El dichoso teletrabajo

Enrique Arias Vega
07:00 • 11 ene. 2021

Si el teletrabajo fuese tan beneficioso para la gente, hace tiempo que se estaría haciendo masivamente, dejando el trabajo colectivo exclusivamente para aquellos esfuerzos físicos en grupo que requieren una colaboración presencial y mecánica. Como la construcción de las antiguas pirámides, vamos.


Pero no es así. Con las mismas facilidades y los mismos artilugios informáticos que teníamos antes y tenemos después de la pandemia, entonces sólo laboraba a distancia entre el 5 y el 8 por ciento del personal. Hoy lo hace más del 30 por ciento. Es decir, que lo practicamos más por necesidad que por conveniencia.


Hay una explicación sencilla para ello, más allá de las sesudas y complejas disquisiciones de los teóricos de la conducta humana: y es el gregarismo de nuestra especie, la necesidad de estar en contacto incluso físico con los demás. Se ha comprobado en los repetidos incumplimientos del confinamiento sanitario: si nos saltamos el aislamiento, poniéndonos en peligro, ¿cómo no vamos a desear estar en grupo en condiciones normales?



Además, la presencia física del otro nos aporta informaciones y conocimientos que nos impide el trabajo a distancia.
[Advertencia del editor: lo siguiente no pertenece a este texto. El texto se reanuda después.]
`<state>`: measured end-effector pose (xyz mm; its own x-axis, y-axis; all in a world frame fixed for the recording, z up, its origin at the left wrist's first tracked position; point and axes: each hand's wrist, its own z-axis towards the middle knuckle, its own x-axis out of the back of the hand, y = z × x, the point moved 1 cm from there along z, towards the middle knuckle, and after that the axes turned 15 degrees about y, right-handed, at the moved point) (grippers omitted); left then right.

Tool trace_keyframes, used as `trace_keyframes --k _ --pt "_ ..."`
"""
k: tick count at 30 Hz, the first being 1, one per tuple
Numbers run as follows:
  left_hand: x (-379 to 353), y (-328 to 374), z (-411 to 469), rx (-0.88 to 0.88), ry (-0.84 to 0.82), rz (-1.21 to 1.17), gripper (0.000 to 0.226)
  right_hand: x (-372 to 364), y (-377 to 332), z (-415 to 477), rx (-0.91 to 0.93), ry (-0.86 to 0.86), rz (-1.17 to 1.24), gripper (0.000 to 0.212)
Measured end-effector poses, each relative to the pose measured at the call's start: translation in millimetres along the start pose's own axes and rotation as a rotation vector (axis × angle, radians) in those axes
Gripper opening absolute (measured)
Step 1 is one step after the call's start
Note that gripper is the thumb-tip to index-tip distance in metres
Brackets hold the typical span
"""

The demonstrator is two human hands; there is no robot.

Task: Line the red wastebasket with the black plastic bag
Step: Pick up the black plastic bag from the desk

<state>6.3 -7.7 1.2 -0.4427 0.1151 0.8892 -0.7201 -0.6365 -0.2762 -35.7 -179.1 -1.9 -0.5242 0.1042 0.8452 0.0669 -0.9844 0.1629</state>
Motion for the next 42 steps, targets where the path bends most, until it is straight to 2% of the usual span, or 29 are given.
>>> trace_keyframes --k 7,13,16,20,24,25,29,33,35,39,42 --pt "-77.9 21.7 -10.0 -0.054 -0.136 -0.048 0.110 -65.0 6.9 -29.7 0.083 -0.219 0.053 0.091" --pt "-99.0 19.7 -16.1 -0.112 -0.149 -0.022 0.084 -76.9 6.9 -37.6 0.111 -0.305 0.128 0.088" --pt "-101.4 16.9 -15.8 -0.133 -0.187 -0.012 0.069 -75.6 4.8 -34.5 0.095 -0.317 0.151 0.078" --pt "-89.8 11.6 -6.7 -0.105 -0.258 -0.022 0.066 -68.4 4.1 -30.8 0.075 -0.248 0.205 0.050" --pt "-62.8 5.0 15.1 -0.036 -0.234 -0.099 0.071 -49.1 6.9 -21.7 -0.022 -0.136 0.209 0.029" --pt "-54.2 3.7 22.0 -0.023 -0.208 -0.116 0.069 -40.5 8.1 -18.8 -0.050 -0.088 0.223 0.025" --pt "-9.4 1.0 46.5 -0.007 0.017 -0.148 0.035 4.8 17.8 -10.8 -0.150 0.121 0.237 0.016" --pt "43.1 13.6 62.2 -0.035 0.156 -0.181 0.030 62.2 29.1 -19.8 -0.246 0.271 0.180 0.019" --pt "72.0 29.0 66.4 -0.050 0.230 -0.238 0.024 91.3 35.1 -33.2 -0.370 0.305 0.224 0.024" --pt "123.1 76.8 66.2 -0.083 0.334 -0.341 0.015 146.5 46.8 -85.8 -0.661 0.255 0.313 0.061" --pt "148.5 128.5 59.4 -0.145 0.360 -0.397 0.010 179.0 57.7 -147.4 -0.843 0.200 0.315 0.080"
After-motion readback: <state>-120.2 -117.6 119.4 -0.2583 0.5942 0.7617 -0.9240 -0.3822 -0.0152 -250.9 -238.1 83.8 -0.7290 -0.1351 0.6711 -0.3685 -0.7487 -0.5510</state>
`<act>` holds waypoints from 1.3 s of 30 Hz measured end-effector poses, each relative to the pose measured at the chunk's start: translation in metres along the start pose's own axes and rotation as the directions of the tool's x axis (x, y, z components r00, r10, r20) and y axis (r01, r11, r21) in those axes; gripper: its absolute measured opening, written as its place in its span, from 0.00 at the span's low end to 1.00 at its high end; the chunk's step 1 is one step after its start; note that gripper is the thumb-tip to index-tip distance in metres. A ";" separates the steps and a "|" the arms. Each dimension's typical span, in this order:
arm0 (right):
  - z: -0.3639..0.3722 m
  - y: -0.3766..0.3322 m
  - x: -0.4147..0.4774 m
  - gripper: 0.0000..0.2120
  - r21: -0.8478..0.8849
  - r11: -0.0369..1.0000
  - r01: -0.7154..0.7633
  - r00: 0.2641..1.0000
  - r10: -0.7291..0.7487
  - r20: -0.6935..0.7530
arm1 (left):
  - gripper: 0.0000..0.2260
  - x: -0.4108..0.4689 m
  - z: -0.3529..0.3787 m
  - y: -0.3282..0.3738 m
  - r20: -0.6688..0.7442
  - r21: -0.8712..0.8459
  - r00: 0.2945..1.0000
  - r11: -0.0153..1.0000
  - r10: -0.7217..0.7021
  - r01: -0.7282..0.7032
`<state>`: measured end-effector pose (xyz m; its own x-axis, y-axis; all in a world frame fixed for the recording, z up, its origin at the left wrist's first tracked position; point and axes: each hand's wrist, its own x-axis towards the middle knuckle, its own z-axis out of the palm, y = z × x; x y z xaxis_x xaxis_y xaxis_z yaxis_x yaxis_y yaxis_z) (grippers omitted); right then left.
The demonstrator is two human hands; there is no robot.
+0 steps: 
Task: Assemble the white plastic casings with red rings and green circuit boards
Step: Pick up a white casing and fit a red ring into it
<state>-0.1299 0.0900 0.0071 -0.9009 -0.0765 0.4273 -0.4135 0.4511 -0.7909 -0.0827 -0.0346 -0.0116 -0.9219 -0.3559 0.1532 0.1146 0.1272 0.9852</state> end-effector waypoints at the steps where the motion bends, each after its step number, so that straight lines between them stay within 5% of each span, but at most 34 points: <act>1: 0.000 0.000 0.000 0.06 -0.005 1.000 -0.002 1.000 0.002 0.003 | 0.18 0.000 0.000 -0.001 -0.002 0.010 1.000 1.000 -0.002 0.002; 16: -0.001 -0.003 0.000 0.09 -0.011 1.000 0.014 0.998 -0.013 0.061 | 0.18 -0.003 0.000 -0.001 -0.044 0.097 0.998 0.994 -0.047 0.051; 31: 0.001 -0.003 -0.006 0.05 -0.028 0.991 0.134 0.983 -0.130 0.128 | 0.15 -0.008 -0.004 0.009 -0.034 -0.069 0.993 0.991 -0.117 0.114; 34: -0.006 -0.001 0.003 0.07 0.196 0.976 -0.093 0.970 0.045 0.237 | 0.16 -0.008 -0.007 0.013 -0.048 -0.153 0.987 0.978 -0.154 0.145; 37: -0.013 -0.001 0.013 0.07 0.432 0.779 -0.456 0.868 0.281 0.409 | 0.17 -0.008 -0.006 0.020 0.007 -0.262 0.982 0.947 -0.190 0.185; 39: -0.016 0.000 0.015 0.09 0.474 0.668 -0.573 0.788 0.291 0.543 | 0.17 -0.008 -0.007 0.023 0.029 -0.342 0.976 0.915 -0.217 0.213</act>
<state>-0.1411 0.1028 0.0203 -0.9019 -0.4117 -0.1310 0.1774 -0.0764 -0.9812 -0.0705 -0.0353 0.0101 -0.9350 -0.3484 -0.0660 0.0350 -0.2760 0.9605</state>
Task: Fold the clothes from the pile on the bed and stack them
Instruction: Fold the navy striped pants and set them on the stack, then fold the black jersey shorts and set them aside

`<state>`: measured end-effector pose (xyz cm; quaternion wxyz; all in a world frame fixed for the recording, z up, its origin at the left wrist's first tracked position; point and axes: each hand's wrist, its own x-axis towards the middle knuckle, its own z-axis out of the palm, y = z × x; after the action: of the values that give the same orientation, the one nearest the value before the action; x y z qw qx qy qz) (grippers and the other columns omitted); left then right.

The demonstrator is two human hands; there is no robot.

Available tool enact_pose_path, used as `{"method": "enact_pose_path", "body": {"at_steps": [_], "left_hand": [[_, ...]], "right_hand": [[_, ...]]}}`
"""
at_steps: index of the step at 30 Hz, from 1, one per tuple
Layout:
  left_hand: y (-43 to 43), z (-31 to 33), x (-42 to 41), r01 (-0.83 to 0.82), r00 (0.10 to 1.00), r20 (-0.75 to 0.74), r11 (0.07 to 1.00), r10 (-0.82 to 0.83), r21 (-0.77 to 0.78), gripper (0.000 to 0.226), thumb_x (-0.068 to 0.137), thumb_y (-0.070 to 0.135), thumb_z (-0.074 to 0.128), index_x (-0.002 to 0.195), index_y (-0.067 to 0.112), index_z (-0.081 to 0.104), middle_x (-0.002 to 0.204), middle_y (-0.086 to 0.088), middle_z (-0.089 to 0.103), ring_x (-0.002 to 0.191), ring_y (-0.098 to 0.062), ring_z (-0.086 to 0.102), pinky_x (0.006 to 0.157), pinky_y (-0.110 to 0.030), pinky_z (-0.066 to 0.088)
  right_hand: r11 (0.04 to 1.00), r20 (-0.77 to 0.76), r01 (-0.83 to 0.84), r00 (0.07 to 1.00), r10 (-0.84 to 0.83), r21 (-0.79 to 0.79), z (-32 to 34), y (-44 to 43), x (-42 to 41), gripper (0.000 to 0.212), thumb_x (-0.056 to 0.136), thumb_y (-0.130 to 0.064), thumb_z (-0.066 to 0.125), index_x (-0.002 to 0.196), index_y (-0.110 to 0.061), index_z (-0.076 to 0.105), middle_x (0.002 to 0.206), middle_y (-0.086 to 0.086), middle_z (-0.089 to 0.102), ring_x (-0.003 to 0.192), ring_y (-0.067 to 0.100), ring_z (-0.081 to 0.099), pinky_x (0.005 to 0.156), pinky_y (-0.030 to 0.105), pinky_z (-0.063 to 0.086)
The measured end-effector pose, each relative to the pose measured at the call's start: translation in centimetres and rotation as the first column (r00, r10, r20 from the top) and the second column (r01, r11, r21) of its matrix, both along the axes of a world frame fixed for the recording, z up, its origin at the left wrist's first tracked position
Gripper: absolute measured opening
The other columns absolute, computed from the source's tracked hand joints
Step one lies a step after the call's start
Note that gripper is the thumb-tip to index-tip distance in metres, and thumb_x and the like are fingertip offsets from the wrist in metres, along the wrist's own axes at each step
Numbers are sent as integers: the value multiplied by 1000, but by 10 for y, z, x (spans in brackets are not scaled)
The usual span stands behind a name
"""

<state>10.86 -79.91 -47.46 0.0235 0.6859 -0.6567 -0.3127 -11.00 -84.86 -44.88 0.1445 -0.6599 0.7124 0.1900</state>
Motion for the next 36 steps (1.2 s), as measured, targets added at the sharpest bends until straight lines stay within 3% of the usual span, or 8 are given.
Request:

Por ejemplo, ¿dónde se hacen los mejores negocios sino en los campos de golf y dónde se logran los mejores acuerdos políticos sino en los pasillos de los Parlamentos?.


Por eso, el teletrabajo está limitado por la condición humana, más allá de sus evidentes ventajas circunstanciales. Para hacerlo general habría que cambiar nuestra conducta y nuestros genes. Claro que a la velocidad que van hoy día la inteligencia artificial y otras nuevas tecnologías llevamos camino de construir unos seres que cada vez se parezcan menos a nosotros y no necesiten ya la compañía humana.